-- What the task asks --
An unchanged copy of all the lines below is expected, and it should contain no pictures.

-- Stored data --
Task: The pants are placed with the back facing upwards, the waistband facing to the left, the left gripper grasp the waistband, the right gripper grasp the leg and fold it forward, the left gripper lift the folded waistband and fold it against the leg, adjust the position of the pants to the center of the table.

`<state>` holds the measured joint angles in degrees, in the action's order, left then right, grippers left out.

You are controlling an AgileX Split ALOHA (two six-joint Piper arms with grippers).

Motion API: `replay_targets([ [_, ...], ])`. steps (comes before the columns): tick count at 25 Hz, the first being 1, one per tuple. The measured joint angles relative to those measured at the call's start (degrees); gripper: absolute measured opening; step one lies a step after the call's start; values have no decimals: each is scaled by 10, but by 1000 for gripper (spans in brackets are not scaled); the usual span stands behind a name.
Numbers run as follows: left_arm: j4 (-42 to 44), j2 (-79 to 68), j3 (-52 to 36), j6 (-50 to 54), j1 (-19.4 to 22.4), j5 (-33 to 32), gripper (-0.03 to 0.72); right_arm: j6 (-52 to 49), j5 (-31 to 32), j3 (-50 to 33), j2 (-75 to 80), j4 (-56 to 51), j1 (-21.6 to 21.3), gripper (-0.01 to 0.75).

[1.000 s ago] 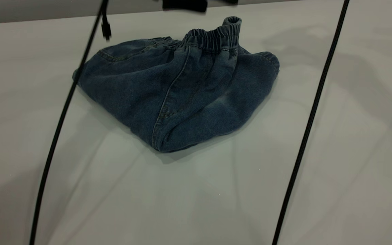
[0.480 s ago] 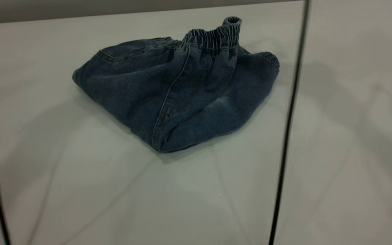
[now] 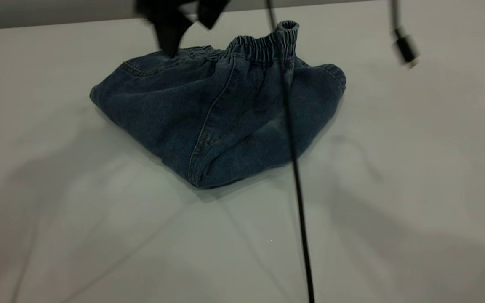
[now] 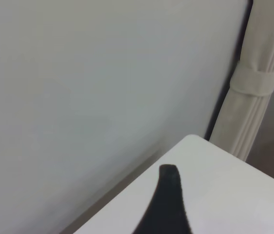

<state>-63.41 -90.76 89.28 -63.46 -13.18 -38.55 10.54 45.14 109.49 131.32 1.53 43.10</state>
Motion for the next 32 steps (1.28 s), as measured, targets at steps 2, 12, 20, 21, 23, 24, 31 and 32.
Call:
replay_targets([
  [2,0,1,0,0,-1,-11,568,-62,-14,4,11,68,18,505],
  [12,6,1,0,1,-1,-50,568,-128,14,13,69,189,15,505],
  [20,6,1,0,15,-1,-63,568,-115,16,13,120,179,9,501],
  [21,5,1,0,15,-1,-63,568,-115,20,13,122,171,9,497],
  [23,5,1,0,15,-1,-63,568,-118,37,13,122,151,9,486],
  [24,5,1,0,17,-1,-62,568,-123,45,13,122,138,9,482],
  [31,5,1,0,27,-1,-65,568,-271,93,13,122,97,4,461],
  [32,5,1,0,27,-1,-67,568,-297,93,13,122,90,3,461],
])
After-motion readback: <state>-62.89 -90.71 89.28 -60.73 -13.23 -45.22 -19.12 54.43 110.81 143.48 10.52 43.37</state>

-- Result of the exercise --
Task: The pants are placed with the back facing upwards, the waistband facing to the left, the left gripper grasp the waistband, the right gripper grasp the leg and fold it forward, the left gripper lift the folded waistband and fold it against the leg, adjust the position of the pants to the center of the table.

`<state>` holds the measured joint angles in degrees, in the action's order, left then right, grippers left out.

You are controlling an AgileX Split ALOHA (two six-joint Piper arms with grippers).

Motion API: `replay_targets([ [_, ...], ])`. steps (comes before the columns): tick count at 25 Hz, the first being 1, one per tuple. The measured joint angles relative to those measured at the call's start (degrees); gripper: absolute measured opening; step one lies a step after the call's start; values have no decimals: each is scaled by 10, but by 1000 for gripper (spans in brackets are not scaled); the usual span stands behind a name.
Numbers run as follows: left_arm: j4 (-42 to 44), j2 (-79 to 68), j3 (-52 to 36), j6 (-50 to 54), j1 (-19.4 to 22.4), j5 (-33 to 32), gripper (-0.03 to 0.72); right_arm: j6 (-52 to 49), j5 (-31 to 32), j3 (-50 to 33), j2 (-75 to 80), j4 (-56 to 51), j1 (-21.6 to 21.3), gripper (-0.01 to 0.75).

[1.000 s ago] 
[0.480 s ago] 
[now] 
[now] 

<state>-63.41 -90.76 89.28 -63.46 -13.18 -38.55 10.54 45.14 109.49 131.32 1.53 43.10</state>
Motion for the next 32 steps (1.28 s), as measured, targets at steps 2, 12, 20, 21, 23, 24, 31 and 32.
Call:
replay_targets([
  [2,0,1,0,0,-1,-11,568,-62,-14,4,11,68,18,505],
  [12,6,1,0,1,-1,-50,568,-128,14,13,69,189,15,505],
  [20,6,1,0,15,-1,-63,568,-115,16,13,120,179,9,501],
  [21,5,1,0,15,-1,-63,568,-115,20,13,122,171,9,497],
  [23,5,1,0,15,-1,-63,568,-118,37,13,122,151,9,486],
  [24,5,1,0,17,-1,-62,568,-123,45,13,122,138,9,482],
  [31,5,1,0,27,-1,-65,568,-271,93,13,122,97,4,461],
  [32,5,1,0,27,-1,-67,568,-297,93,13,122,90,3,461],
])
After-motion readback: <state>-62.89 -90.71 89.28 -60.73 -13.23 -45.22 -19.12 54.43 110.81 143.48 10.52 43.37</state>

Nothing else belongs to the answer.